WIREDIt’s the perfect  Internet strategy: Position yourself at the mouth of a datastream, then get people to feed into it. Take Google: Because it grows anytime someone surfs the Internet, the company invests huge amounts of time and money making it easier for people to log on—going so far as laying miles of fiber-optic cable in Kansas City and delivering Wi-Fi via  high-altitude balloon in Australia. Or Amazon: Because it’s become many shoppers’ default service for online purchases, the company has flooded the market with cheap devices—from Kindles to voice-controlled speakers—to capture every stray consumerist desire. Alibaba, for its part, had the largest IPO in history because the hugely popular retailer benefits almost anytime someone in China spends money online. So now it’s trying to pump even more money into China’s online economy, by introducing the country’s consumers to the tools of modern finance.

At least that’s one way to look at Ant Financial. Run by Alibaba cofounder Lucy Peng, the division—which was spun off into its own company in 2011—began as an outgrowth of Alipay, the company’s version of PayPal. Since then it has expanded into a full-scale financial services firm. It now includes a money-market fund, a peer-to-peer lending service, and a microloan program for online entrepreneurs. In February it announced a fund to seed Hong Kong–based startups that want to do business on Alibaba’s platform.
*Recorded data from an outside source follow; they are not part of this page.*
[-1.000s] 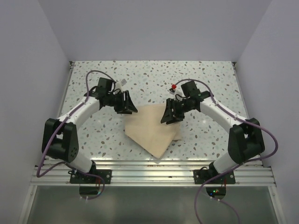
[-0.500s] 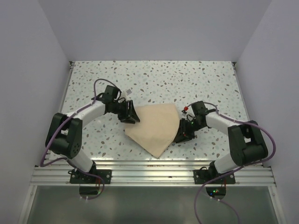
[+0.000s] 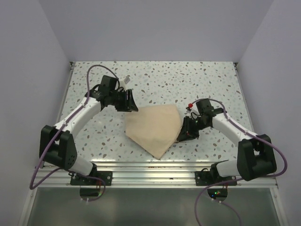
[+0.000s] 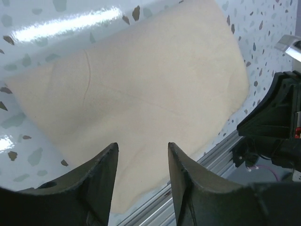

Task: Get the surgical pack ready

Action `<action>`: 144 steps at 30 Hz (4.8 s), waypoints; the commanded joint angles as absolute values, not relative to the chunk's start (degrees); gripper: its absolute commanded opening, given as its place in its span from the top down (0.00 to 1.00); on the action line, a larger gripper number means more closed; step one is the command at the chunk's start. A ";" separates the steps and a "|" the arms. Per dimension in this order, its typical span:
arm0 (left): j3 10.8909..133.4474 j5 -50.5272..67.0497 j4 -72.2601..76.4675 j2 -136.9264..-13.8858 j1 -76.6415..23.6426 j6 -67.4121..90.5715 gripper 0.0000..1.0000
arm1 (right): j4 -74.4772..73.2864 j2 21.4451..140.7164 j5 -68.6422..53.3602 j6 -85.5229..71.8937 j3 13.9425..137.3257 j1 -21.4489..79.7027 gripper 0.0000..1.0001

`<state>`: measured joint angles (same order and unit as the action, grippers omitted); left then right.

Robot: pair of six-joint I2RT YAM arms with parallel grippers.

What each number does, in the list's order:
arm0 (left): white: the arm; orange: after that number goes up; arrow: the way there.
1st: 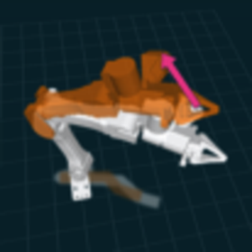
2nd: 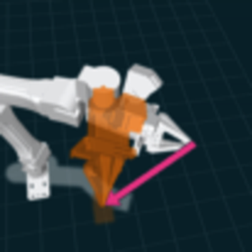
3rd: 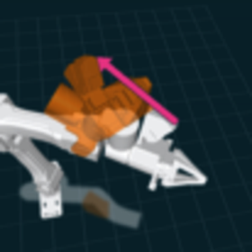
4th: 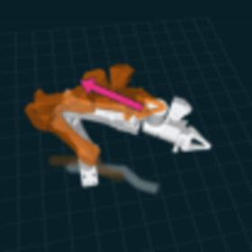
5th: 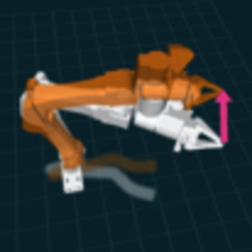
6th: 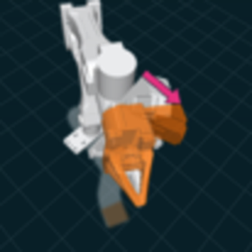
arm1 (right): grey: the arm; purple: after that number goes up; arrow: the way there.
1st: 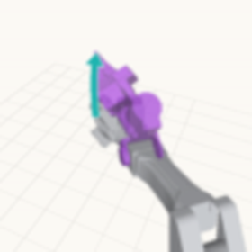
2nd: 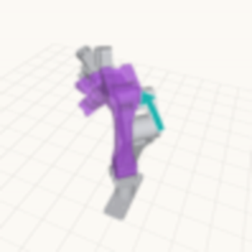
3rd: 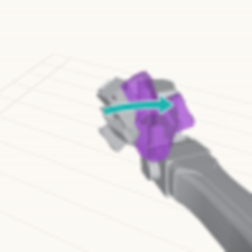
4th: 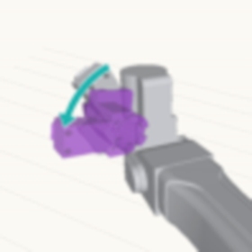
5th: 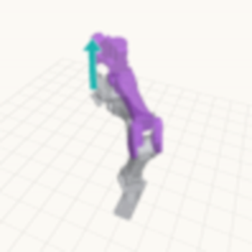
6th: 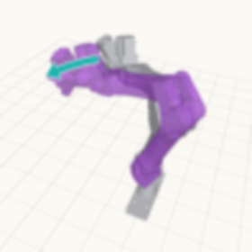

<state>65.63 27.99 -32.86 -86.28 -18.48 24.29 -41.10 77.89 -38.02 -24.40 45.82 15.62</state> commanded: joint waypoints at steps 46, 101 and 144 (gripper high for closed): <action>82.35 -18.44 -47.10 -97.10 -50.62 17.48 0.33 | -34.88 111.28 -30.15 -31.57 73.22 7.74 0.31; 89.91 -22.32 -50.80 -106.00 -49.75 12.13 1.00 | -4.22 102.30 -37.97 -60.29 57.04 19.60 0.61; 89.47 -16.43 -48.60 -102.74 -49.75 10.37 1.00 | 6.86 102.22 -37.02 -66.01 59.86 27.60 0.97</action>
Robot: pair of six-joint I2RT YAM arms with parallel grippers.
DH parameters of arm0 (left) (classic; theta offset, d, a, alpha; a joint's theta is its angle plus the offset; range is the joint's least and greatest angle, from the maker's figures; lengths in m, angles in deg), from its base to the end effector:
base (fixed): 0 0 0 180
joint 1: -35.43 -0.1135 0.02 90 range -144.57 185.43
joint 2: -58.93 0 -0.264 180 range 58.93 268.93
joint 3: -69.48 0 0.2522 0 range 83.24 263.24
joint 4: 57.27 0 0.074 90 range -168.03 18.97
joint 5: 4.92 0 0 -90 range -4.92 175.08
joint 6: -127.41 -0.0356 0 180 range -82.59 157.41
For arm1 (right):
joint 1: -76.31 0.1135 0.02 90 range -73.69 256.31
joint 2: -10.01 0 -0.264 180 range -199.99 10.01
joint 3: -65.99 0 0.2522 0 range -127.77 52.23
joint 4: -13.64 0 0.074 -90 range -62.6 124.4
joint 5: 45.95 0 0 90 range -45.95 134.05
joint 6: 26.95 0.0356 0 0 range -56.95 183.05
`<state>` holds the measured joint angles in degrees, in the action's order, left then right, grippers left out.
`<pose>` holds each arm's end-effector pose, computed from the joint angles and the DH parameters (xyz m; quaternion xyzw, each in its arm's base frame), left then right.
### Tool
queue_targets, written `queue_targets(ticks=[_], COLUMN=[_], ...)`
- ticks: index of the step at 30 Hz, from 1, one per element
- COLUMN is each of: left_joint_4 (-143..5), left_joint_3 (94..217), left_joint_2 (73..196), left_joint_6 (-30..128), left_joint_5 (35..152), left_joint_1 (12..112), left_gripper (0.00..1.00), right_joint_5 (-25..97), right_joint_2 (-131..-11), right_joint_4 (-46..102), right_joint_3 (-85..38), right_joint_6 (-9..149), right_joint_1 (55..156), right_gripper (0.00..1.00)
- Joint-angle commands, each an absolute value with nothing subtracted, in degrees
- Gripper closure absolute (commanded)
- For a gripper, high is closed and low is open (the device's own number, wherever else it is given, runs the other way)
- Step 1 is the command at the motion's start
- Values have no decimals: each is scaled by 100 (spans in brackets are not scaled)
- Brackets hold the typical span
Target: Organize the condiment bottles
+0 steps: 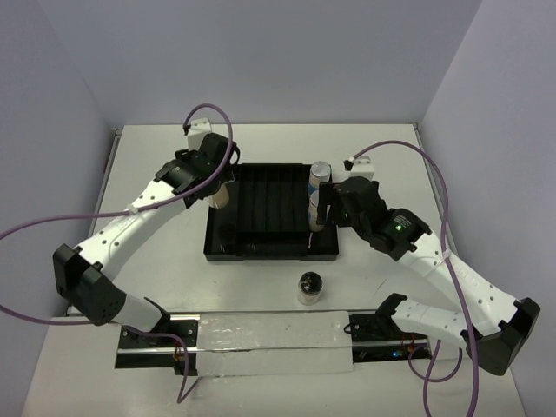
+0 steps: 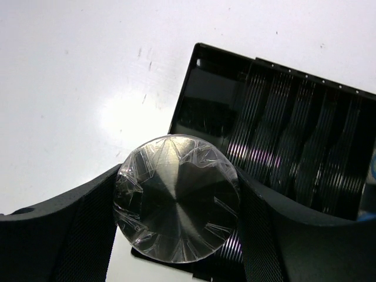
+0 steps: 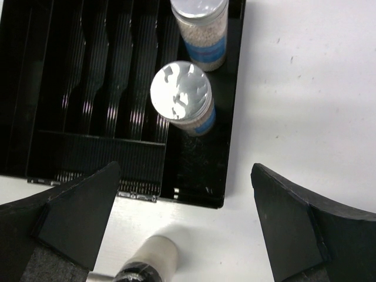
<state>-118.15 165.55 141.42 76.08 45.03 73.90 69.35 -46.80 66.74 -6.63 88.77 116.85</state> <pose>0.2486 -0.1683 0.3600 -0.1262 0.8748 0.0361 0.4663 0.1639 0.1201 0.3388 -0.0164 0.8795 0.0724 0.4700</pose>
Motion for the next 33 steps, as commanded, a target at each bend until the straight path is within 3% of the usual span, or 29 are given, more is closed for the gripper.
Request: queue_targets(ticks=[1,12,26,29,31,33], left_joint_4=[-10683,-10195,-9871,-9784,-9776,-9809], left_joint_3=[16552,16071,15449,15347,15346,15375], left_joint_2=[14347,14771,15051,14999,14999,15013], left_joint_6=[7162,7076,7415,7441,7433,7415], left_joint_5=[4631,4614,4627,4694,4742,4762], left_joint_1=[7282,7163,7102,7111,7103,7106], left_gripper=[90,90,88,71,44,24], right_joint_5=[6385,6063,6310,6330,6442,6635], right_joint_2=[-4613,-4554,-4940,-5028,-5036,-5083], right_joint_4=[7072,7473,7293,7302,7334,7454], right_joint_3=[-956,-384,299,380,413,425], right_joint_6=[8844,9591,10400,10506,10699,10830], right_joint_1=[11809,13096,13924,14004,14268,14424], right_gripper=[0,0,0,0,0,0])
And the company is developing Sesame, which will assign credit scores based on Alibaba customer data, thus potentially making it easier for millions of consumers to get loans—and, from there, to start small businesses, many of which will likely set up shop on Alibaba’s platform.

Alibaba’s relationship with the Chinese government has always been fraught, but the two entities share an interest in increasing the purchasing power of the Chinese populace. Indeed, China granted Alibaba one of five licenses to establish a private bank, part of an effort to establish critical financial infrastructure in the as-yet underserved country. (Alibaba rival Tencent received one as well.) Erik Gordon, a professor at University of Michigan’s Ross School of Business who has studied Alibaba, says that if the company can become the default bank for China’s working and middle class, its financial services business could dwarf its current ecommerce enterprise. “I wouldn’t be surprised if in 10 years Ant was the largest financial institution in the world,” Gordon says. “Nothing would surprise me less.”